75. Yıl ÇOGEM’in kapatılması demek, 15 yıldır sürdürülen ve yüzlerce yoksul çocuğa koruyucu, önleyici hizmet sağlamış başarılı bir modelden vazgeçilmesi demek. ASPB bu hizmetin bölgede faaliyet gösterecek sosyal hizmet merkezlerinde devam edeceğini öne sürse de en azından Tarlabaşı sınırındaki son kale olan 75. Yıl ÇOGEM için durum öyle olmayacak. Çünkü SHM’ler, kapatılacak çocuk ve gençlik merkezlerinden daha farklı yapılar, mevzuat ve uygulama kapsamları da farklı. SHM’ler aileler açısından cazip olmayacak, harçlık, kırtasiye yardımı ve diğer maddi destekler olmayınca çocuklarını merkeze göndermek yerine sokağa, sokakta çalışmaya yönlendirecekler. Eve giren her kuruşun hayati önem taşıdığı mevcut koşullarda başka türlü bir sonuç beklenemez. Bu da giderek daha fazla çocuğun suç dünyasının kucağına bırakılması demek!
KENT DÖNÜŞÜYOR PEKİ KENTLİ?
Aile ve Sosyal Politikalar Bakanlığı toplumla sürekli ve direkt ilişki halinde olan devlet kurumlarından biri. Başında kadın ve anne olan bir bakan var. Fatma Şahin başta kadına yönelik şiddet konusu olmak üzere, birçok kronik toplumsal sorunun çözümü için sonuç alan ve kararlı adımlar atan bir bakan. 75. Yıl ÇOGEM türü merkezlerin kapatılacağı hakkında haberler duyulduğunda, kaygılara hızla yanıt vermiş, merkezlerin kapatılmayacağı, daha da işlevselleştirileceği yönünde aileleri rahatlatan açıklamalarda bulunmuştu. Şimdi 75. Yıl ÇOGEM Ramazan Bayramı’nı takip eden günlerde kapatılacak. Kuruma giden resmi yazı böyle söylüyor.

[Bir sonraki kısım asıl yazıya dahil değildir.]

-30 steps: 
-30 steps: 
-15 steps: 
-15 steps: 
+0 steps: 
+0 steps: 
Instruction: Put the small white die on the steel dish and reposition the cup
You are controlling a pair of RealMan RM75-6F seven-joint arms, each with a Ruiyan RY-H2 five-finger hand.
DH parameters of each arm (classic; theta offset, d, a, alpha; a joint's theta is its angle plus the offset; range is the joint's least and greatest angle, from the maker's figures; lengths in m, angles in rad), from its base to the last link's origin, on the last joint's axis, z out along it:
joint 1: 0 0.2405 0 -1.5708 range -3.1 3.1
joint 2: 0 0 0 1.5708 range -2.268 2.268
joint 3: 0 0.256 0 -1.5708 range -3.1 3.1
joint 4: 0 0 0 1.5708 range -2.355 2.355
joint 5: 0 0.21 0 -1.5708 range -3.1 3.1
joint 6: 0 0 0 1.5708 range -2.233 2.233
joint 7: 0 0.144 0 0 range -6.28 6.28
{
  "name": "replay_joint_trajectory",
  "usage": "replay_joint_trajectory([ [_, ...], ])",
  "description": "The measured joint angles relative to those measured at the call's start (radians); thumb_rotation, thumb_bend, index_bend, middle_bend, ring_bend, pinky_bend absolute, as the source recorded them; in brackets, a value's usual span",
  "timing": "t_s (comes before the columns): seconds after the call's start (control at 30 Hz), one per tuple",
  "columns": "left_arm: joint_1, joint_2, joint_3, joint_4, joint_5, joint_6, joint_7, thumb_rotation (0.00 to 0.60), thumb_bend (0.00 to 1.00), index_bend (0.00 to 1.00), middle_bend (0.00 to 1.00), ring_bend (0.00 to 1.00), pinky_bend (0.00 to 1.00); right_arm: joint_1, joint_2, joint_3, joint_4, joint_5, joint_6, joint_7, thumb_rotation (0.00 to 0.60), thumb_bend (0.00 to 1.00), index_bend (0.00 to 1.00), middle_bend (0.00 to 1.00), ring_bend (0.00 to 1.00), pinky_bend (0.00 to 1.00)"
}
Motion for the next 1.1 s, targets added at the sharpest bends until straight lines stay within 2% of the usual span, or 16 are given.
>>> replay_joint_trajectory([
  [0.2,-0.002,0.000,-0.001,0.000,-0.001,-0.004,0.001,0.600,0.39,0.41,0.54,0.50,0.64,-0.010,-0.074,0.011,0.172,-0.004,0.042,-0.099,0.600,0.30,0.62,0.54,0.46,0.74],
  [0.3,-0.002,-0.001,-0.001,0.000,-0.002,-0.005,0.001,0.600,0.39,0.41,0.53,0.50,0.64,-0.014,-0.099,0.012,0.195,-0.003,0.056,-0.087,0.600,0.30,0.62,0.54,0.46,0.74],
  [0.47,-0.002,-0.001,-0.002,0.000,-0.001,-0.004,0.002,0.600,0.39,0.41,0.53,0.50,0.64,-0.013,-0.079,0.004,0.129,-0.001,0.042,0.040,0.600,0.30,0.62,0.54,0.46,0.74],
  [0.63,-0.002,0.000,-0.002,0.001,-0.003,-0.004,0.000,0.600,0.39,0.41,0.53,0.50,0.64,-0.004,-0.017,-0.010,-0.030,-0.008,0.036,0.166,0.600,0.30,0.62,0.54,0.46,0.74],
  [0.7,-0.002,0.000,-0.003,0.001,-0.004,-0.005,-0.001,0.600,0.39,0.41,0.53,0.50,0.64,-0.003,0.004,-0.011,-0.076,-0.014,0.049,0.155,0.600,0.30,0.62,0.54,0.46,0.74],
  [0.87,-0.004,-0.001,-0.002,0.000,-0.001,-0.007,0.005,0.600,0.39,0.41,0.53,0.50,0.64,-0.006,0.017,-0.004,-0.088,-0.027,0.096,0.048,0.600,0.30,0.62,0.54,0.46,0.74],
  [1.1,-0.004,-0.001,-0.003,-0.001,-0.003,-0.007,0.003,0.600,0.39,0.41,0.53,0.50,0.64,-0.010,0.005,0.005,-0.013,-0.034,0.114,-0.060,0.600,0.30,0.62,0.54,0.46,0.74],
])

Kurumsal değişim ve dönüşüm süreçlerinde detaylar hayati önem taşır. Daha iyisini yapmak için uğraştığını sananların, bunu yapamadığı gibi, mevcut olanı da heder ettiği çokça görülmüştür. Mevzuat hazretlerinin sicili epeyce bozuktur bürokrasi tarihimizde. ÇOGEM’ler hakkında verilecek karar birçok çocuğun geleceğini olumsuz yönde etkileyecek sonuçlar doğurabilir.
Bakan Şahin’in en azından 75. Yıl ve benzeri stratejik noktalardaki bazı ÇOGEM’lerin özel durumunu bir kere daha değerlendirerek faaliyetlerini keşke mümkün olsa da daha geniş olanaklarla sürdürmesine karar verebileceğine inanıyorum. Bunun için 75.Yıl’da korunan çocuklardan birkaçıyla biraz zaman ayırıp sohbet etmesi yeterli olacaktır diye düşünüyorum.
Tarlabaşı ve çevresini yeniden imar ederken, eldeki insani kazanımları yitirmemeye özen gösterilmeli. Kentsel dönüşümün akılcı, kalıcı ve insani bir çözüm niteliği kazanması, sosyal dönüşüm projeleriyle eşgüdümlü uygulanmasına bağlıdır.